------ Data segment

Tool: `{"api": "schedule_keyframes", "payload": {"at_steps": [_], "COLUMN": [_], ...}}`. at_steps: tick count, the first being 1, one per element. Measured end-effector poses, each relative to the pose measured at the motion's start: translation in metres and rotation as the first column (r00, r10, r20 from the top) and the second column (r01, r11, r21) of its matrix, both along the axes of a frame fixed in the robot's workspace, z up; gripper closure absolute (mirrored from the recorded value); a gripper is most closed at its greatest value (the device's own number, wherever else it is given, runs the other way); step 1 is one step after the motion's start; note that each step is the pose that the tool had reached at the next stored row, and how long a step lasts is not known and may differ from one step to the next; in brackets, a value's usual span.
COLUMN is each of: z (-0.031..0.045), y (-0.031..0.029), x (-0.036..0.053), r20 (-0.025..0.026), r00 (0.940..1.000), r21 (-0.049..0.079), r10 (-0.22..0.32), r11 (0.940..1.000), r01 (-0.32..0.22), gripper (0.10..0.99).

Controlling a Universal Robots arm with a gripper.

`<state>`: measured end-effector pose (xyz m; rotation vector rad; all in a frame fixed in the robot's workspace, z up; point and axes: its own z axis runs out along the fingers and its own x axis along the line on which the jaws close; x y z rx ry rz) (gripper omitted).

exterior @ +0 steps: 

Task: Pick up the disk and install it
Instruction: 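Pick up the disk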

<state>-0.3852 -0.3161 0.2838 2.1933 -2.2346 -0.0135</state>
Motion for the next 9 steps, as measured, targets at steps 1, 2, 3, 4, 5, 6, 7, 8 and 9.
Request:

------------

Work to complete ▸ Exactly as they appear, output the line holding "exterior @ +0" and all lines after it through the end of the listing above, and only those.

Reply to the task ▸
exterior @ +0 steps: 

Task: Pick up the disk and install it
Instruction: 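Pick up the disk
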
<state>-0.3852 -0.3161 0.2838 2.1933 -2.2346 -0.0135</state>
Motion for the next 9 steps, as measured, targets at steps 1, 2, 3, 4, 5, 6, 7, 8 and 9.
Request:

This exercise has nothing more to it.